The above-mentioned "abrasive" is a particle that mainly exhibits mechanical polishing action and/or chemical polishing action. Examples of such abrasive include particles comprised of cerium oxide, silica, alumina, titanium oxide, chromium oxide, manganese dioxide, dimanganese trioxide, iron oxide, zirconium oxide, silicon carbide, boron carbide, diamond, barium carbonate and the like. Among these, cerium oxide, silica, alumina and the like, which have good affinity for water, are preferable. In particular, cerium oxide is more preferable for its good dispersion property in an emulsion.

The average particle diameter of the above-mentioned abrasive is favorably 0.001 to 100µm (preferably 0.005 to 50µm, more preferably 0.005 to 10 µ m, and most preferably 0.01 to 1µm). If the average particle diameter is less than 0.001µm, the polishing effect tends to be low. Meanwhile, if the average particle diameter is exceeding 100µm, scratch tends to cause since the abrasive are large.
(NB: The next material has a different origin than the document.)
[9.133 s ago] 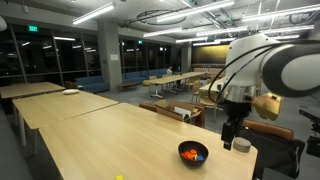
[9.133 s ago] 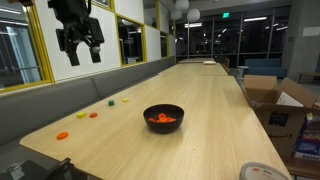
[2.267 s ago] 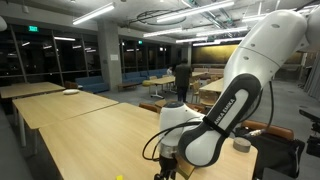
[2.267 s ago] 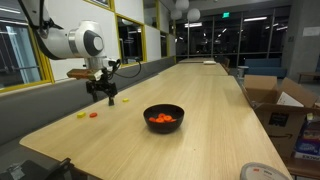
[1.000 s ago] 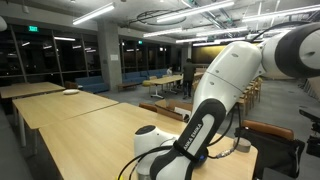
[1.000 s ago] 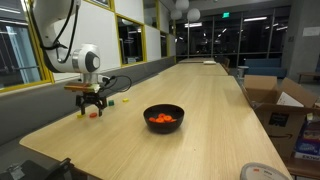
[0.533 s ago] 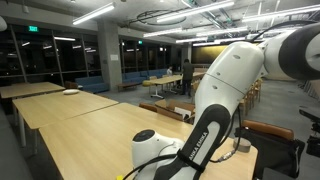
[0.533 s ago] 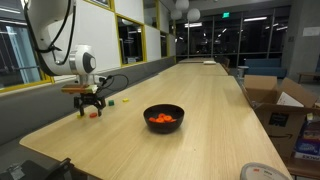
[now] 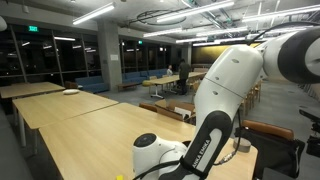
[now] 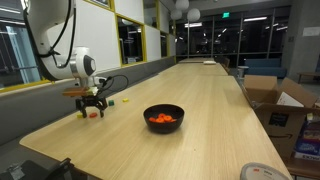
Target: Pick up the orange tokens from the table and put them in the black bowl.
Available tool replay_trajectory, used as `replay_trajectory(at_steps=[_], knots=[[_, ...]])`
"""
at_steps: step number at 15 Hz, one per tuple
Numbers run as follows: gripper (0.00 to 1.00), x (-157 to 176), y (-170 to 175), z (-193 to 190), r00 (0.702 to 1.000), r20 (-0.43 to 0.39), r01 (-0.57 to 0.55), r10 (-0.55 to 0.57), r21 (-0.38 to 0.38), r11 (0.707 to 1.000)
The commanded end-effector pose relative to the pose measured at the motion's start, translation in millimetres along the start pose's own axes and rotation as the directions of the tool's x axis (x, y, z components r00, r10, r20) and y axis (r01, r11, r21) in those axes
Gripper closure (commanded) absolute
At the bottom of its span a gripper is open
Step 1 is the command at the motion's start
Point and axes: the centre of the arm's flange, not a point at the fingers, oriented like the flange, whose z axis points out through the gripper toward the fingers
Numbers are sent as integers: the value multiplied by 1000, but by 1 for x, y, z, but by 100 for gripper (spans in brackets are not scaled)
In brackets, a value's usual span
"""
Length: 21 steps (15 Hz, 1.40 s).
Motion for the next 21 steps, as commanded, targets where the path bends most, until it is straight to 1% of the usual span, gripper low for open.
replay_trajectory(at_steps=[1,4,9,10,11,12,13,18,19,20,21], knots=[[0,0,-3,-4,999,-52,-11,11,-3,1000],[0,1,-4,-5,997,-70,-12,12,-2,1000],[0,2,-4,-5,997,-75,-11,10,-10,1000],[25,2,-4,-4,997,-78,-6,4,-17,1000],[25,1,-4,-4,997,-79,-2,0,-24,1000],[32,1,-3,-4,997,-80,1,-3,-29,1000],[42,2,-3,-5,997,-83,2,-5,-31,1000],[79,3,-2,-12,995,-96,0,-4,-42,999],[79,3,0,-16,995,-99,-4,0,-46,999],[76,1,6,-19,995,-98,-18,12,-57,998],[76,-1,16,-23,994,-105,-36,28,-69,997]])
It is also preferable for the abrasive to have a particle diameter in the preferable range given above even in the polishing body.

The above-mentioned "composite particles" are particles wherein the abrasive is attached to the matrix material (the attachment is not limited to the surface of the matrix material). The attaching method is not restricted in particular, and for example the abrasive may be attached electrostatically by varying the zeta potential with adjustment of the pH, etc. In this case, the zeta potentials of the matrix material and the abrasive are opposite in sign and the potential difference is 5mV or more (more preferably 10mV or more, even more preferably 20mV or more and especially preferably 30mV or more). For this purpose, a matrix material and the abrasive, which can exhibit the above-mentioned preferable zeta potential signs and potential difference, should be selected. Also, the zeta potential of the matrix material may be made closer to the desired value (a more negative value) by the introduction of at least one type of group among the carboxyl group, sulfonic acid group, amino group, sulfuric ester group, phosphoric ester group, ether-bonded part, ester-bonded part and the like. In other words, though most zeta potentials of the matrix material are negative over all pH range or over a wide range except for a low pH range, the matrix material having a carboxyl group, sulfonic acid group and the like may have definitely a negative zeta potential. And, the matrix material having an amino group and the like can be the one having a positive zeta potential within a specific pH range. Meanwhile, the zeta potential of abrasive highly depends on pH, and has an isoelectric point at which this zeta potential becomes 0, and the signs of the zeta potential change around this isoelectric point. Thus by choosing a specific matrix material and abrasive, and mixing them in a pH range wherein their zeta potentials will be opposite in sign, the matrix material and the abrasive may be made into composite particles electrostatically. Also, even if the zeta potentials are the same in sign during mixing, by changing the pH thereafter so that the zeta potentials will be opposite in sign, the matrix material and the abrasive may be made integral.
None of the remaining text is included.